While playing Hyperion over the years, Perry has had the opportunity to work with a wide variety of performers as the producer and host of “Greeley Does Drag.” However, there is a limited drag scene in Northern Colorado — and an even more limited number of drag kings.
For Simmonds, this has meant putting his newly gained audio/visual production degree to work in order to create the “Bitch and Mona Lott” show, where Lott discusses “different things in society that drive me crazy.” Originally, Simmonds’ plan was to create a variety show, but with guests hard to come by during quarantine, this show is the next best thing, for now, Simmonds said.
“People keep saying to do stuff online, but even online it’s hard to make money off of stuff like that,” Simmonds said. “It’s hard as an entertainer, because most of what I do relies so much on the interaction with my audience, so to be online and not have that interaction, it just doesn’t work.”
Wicked Tequila Room has stepped up to support its regular entertainers with a T-shirt fundraiser, but not all organizations are able to do so.
But when artists are unable to work online or in person, they’re often left scrambling.
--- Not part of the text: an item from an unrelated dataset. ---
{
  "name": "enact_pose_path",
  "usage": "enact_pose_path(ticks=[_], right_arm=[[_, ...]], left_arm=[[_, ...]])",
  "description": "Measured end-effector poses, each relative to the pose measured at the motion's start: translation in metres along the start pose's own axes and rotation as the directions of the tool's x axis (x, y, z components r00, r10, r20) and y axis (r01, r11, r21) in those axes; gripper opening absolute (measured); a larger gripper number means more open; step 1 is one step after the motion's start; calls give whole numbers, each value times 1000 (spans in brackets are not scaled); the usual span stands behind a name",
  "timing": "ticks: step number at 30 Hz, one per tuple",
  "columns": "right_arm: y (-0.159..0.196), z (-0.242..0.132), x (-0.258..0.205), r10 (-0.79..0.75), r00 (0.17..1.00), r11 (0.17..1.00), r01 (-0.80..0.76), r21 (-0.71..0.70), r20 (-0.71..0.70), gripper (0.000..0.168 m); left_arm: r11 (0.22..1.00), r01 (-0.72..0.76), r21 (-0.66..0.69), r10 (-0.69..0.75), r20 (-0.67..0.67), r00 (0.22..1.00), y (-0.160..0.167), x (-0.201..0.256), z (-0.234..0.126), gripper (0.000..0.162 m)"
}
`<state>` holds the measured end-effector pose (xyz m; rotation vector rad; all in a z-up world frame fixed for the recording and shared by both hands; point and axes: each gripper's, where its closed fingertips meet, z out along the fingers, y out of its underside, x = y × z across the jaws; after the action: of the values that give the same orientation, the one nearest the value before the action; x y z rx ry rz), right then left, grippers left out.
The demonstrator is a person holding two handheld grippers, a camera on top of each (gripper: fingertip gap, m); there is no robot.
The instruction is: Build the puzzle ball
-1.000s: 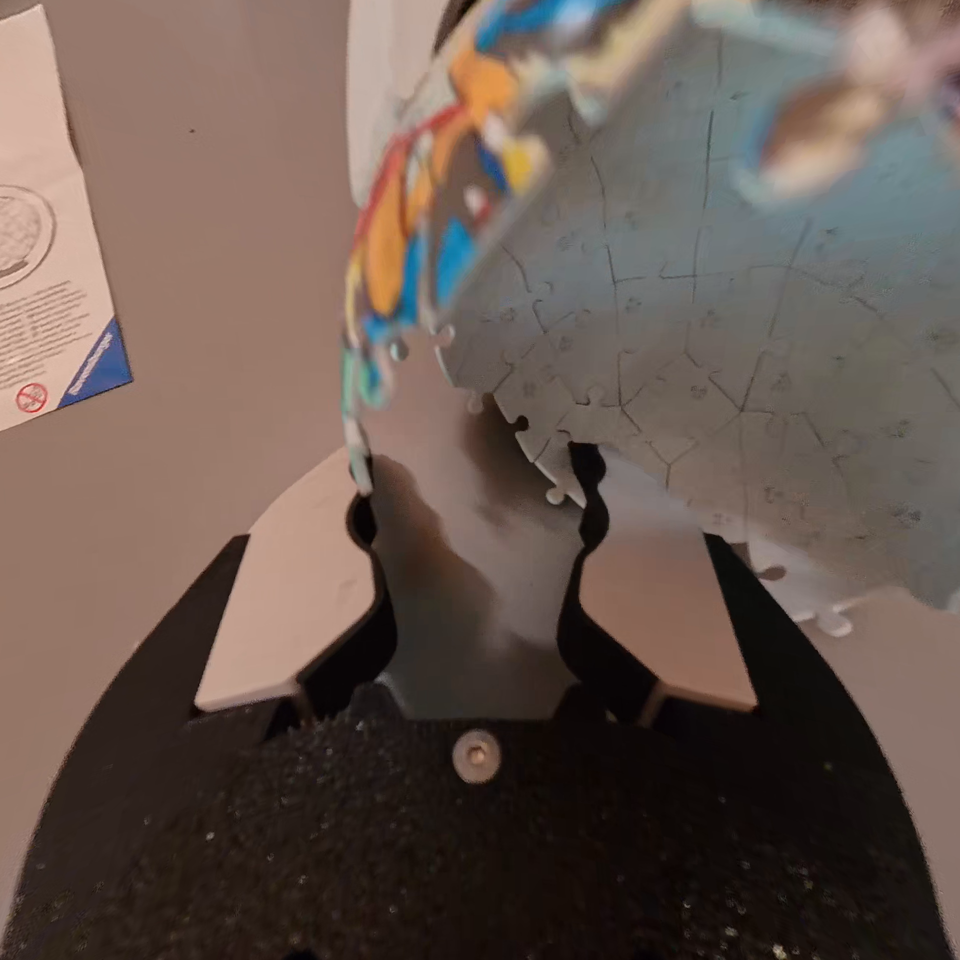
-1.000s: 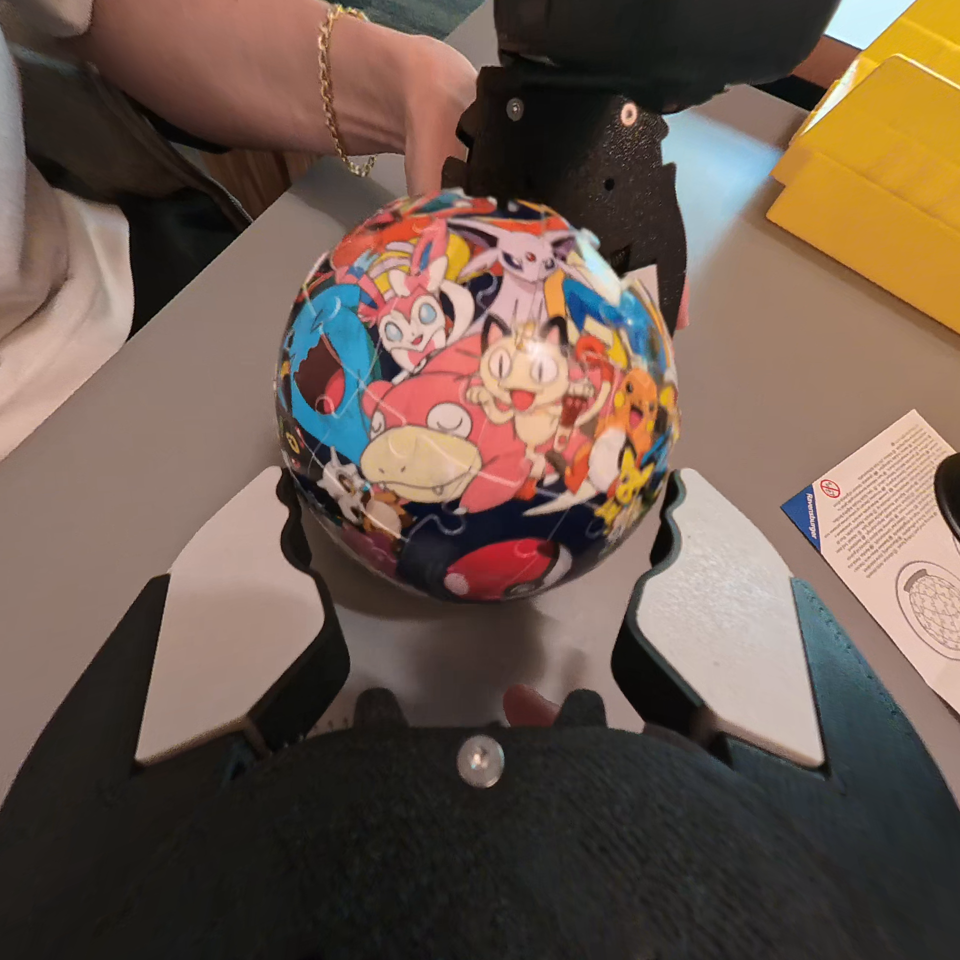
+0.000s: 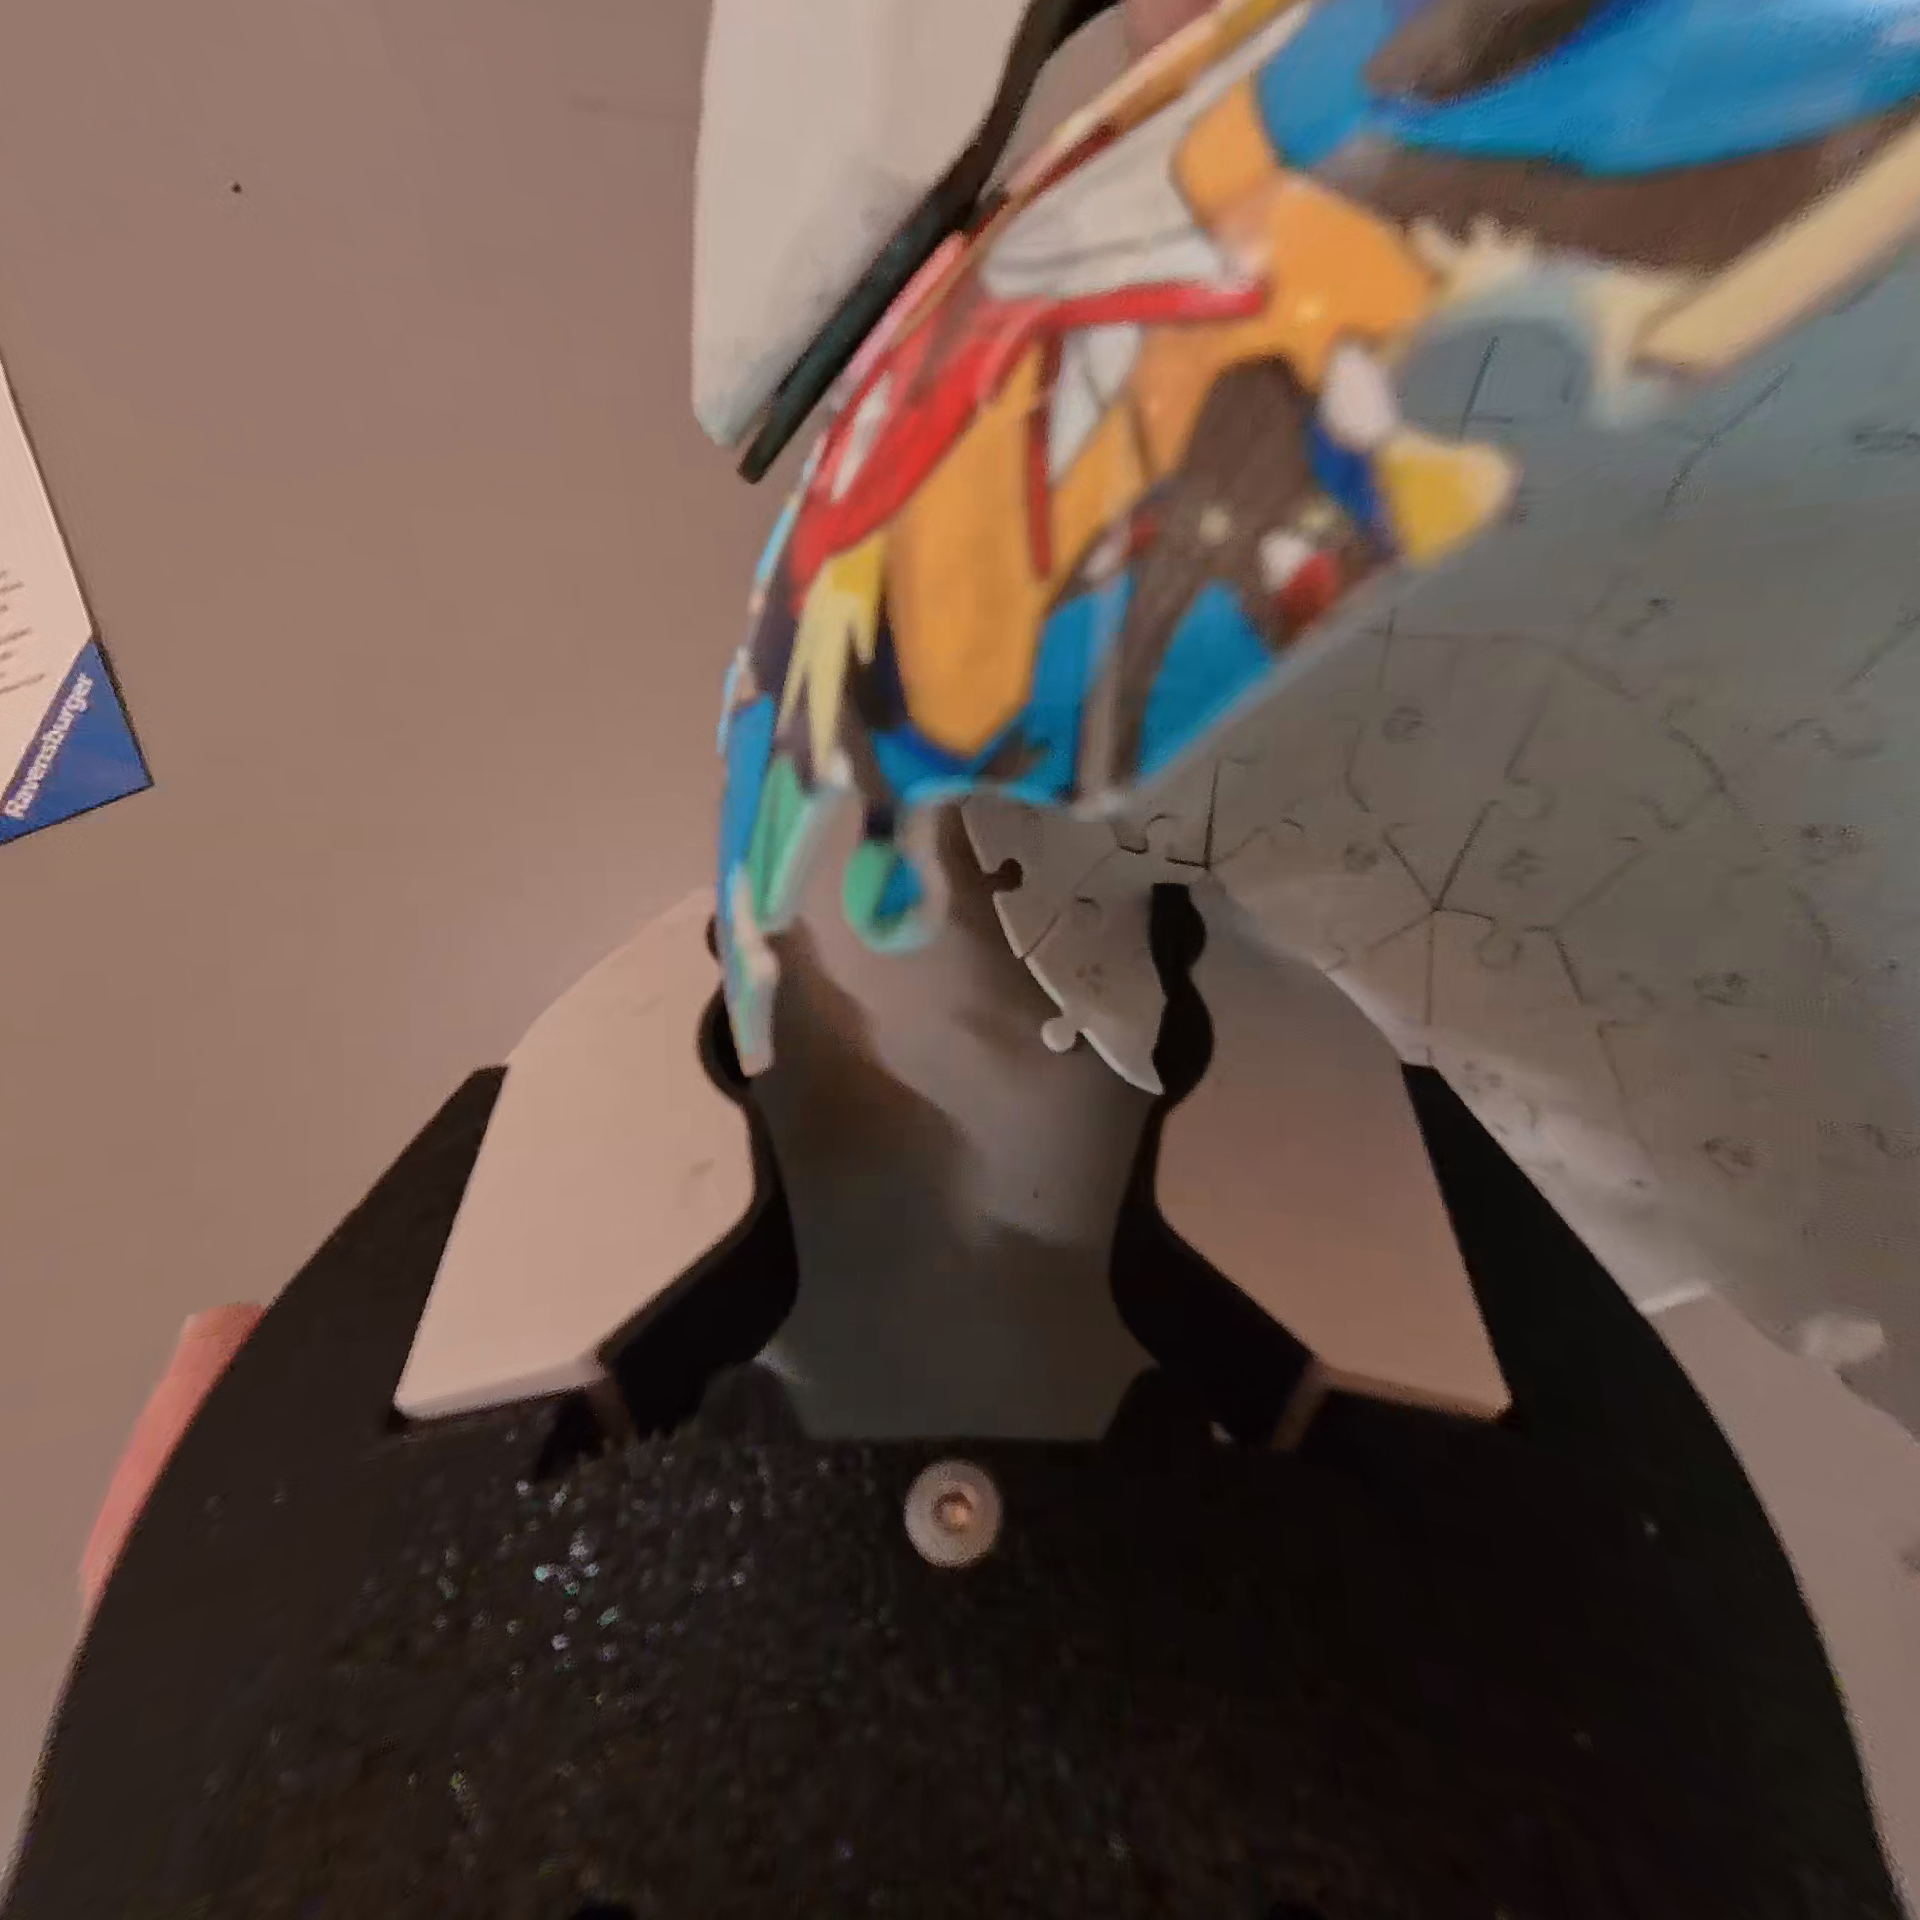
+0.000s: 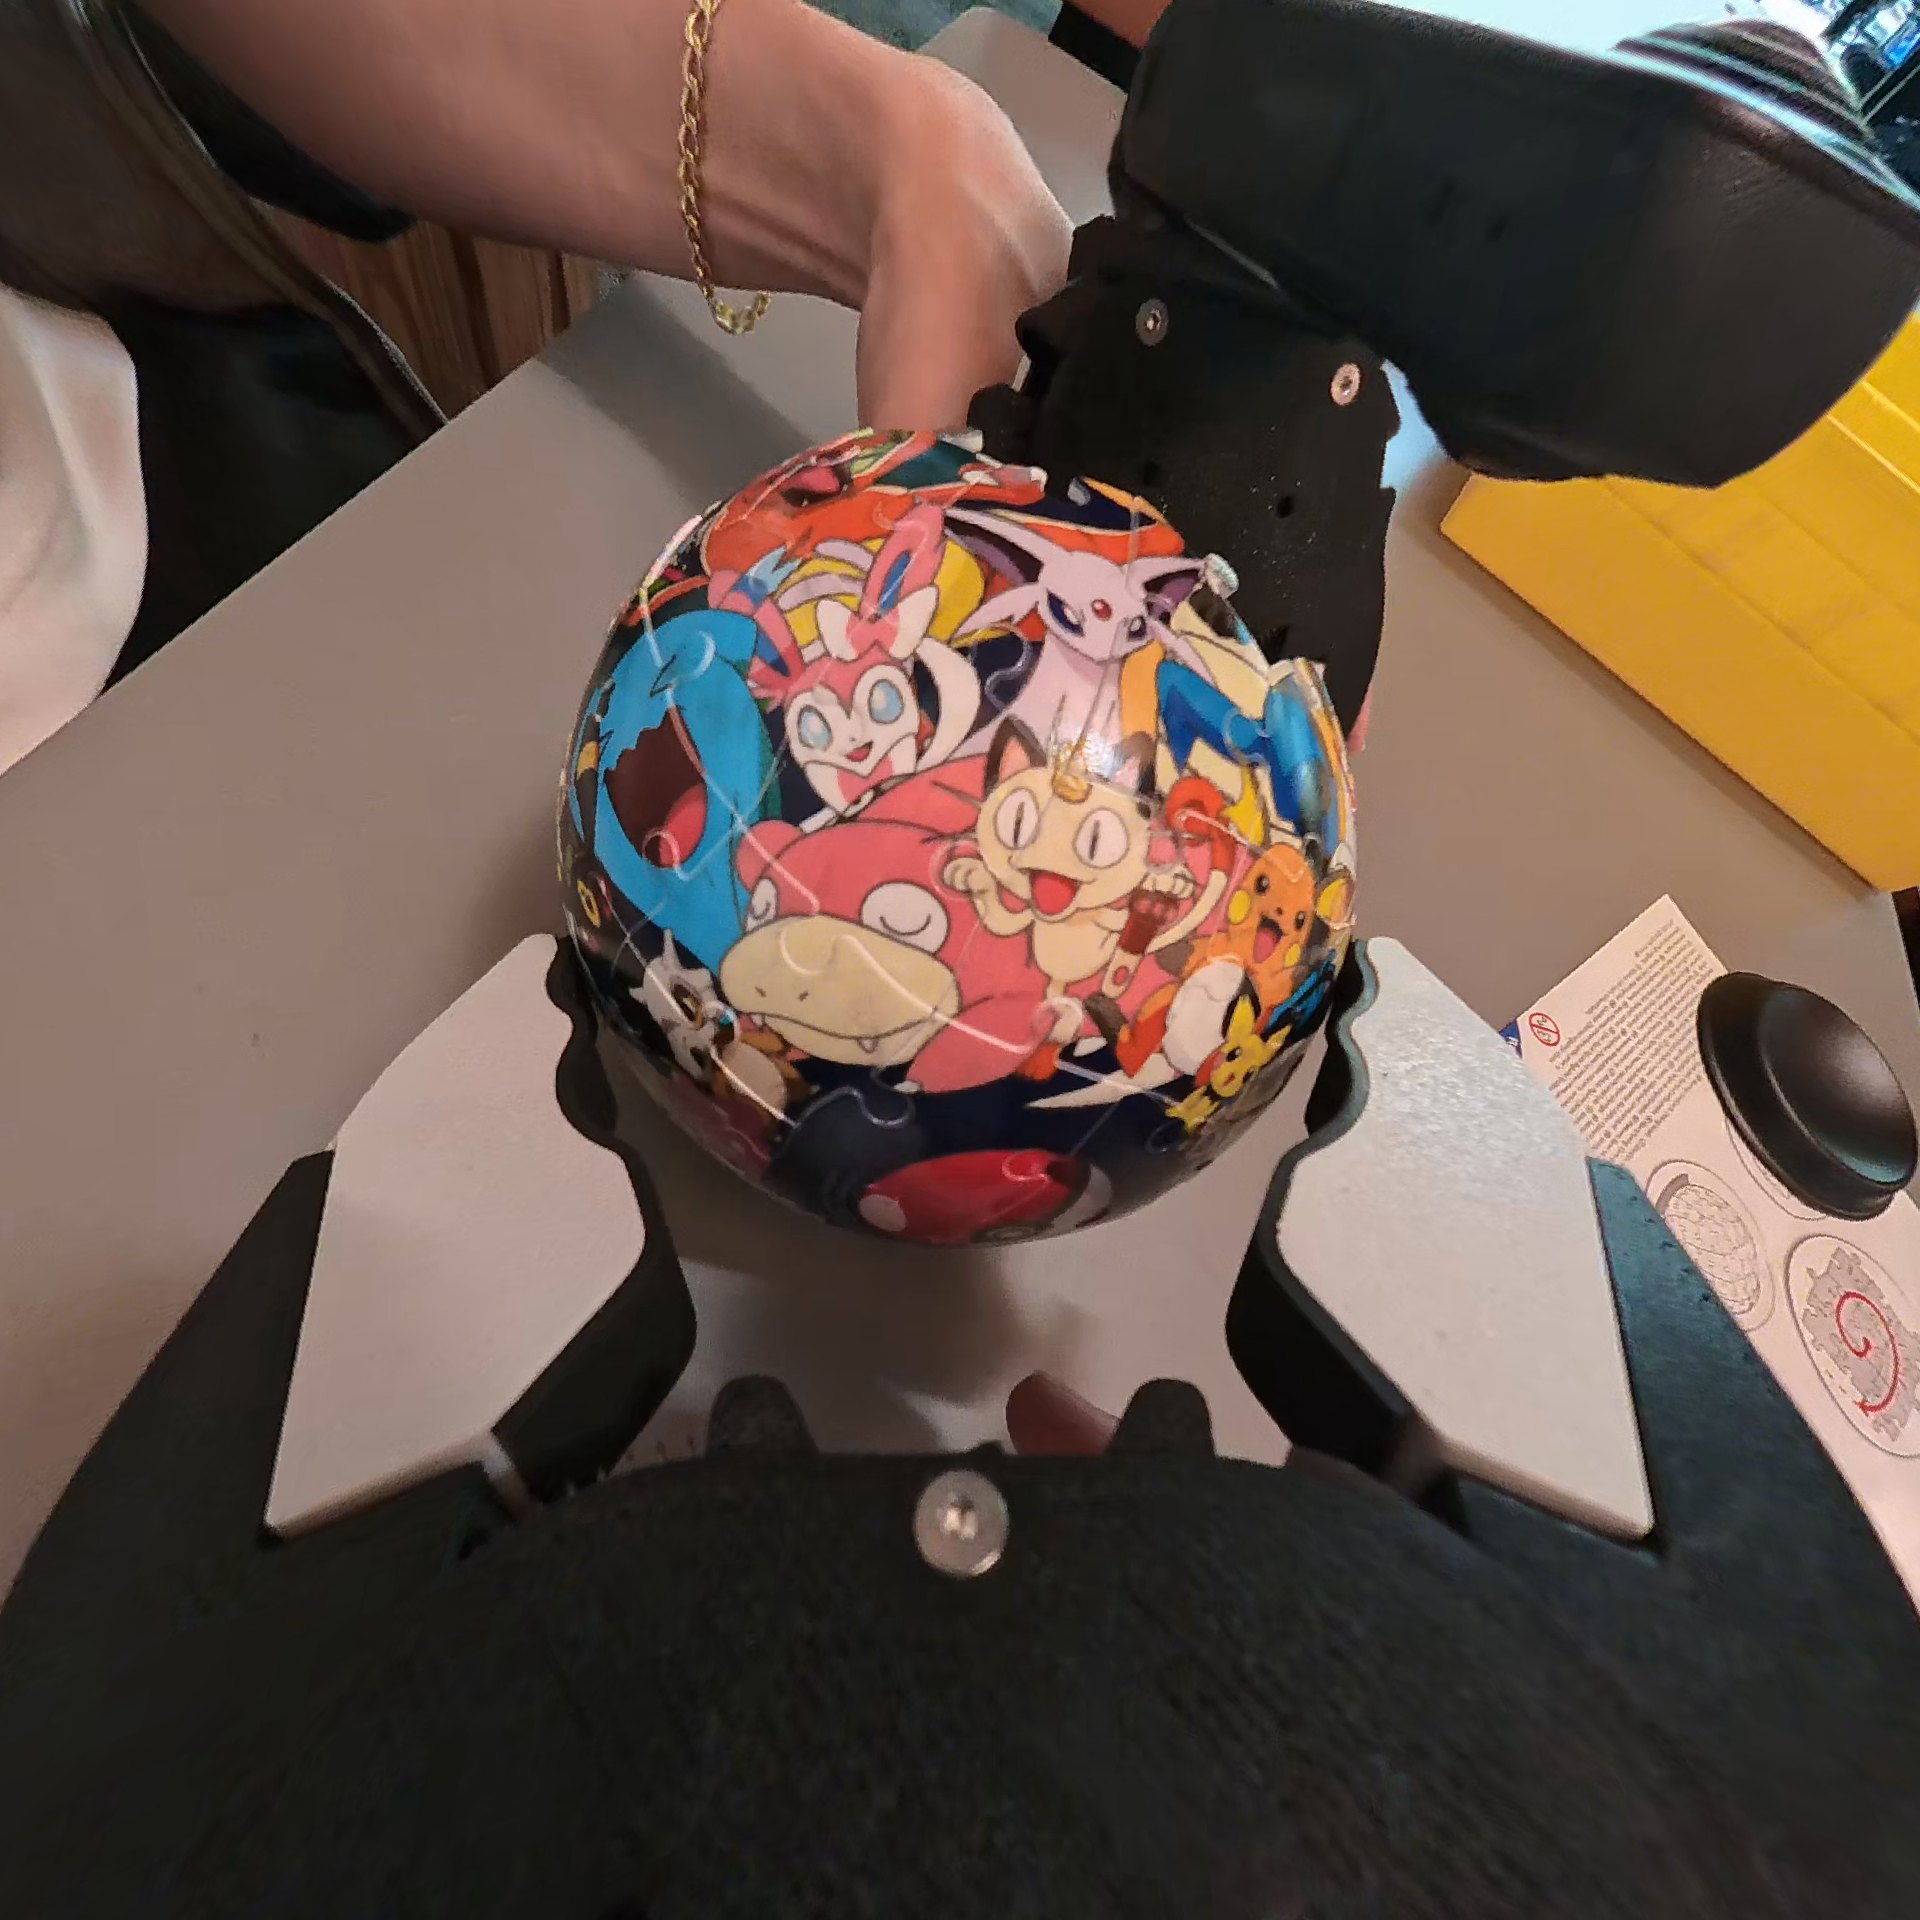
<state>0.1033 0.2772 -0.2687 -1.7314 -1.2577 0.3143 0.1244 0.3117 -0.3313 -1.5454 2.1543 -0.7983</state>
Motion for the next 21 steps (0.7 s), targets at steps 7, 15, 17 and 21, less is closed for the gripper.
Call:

As of deadline Tuesday, none of Colorado’s drag stars are eligible for unemployment, according to the Colorado Department of Labor, because they are categorized as independent contractors.
Gig workers, like drag kings and queens, are not traditionally eligible for unemployment insurance because they do not have a specific employer, but instead work at a variety of venues. The federal CARES Act would allow states to include such workers as eligible recipients and extend the period of time that these benefits can be received, providing needed relief to those unable to work, or rather, werk.
But for Perry, the biggest loss that has come from recent events hasn’t been the income, but rather the community that’s been built through the semi-monthly “Greely Does Drag” events. With queer-friendly spaces hard to find in rural Northern Colorado, this deals an emotional blow that’s much greater than the fiscal.
“The most difficult thing for me right now is feeling like I can’t contribute to my community in that way,” Perry said. “Especially knowing that I have friends who are part of the LGBTQIA+ community who are at home in toxic situations. For some of them, going out one night a month to the drag show and feeling wholly accepted and validated has been their escape.
“I think it’s been really healing and therapeutic for people, myself included, so not having that is hard.”
Whether it’s following the performers’ social media sites, helping to pay their bills or simply offering friendship in these difficult times, now is the time to support local drag royalty.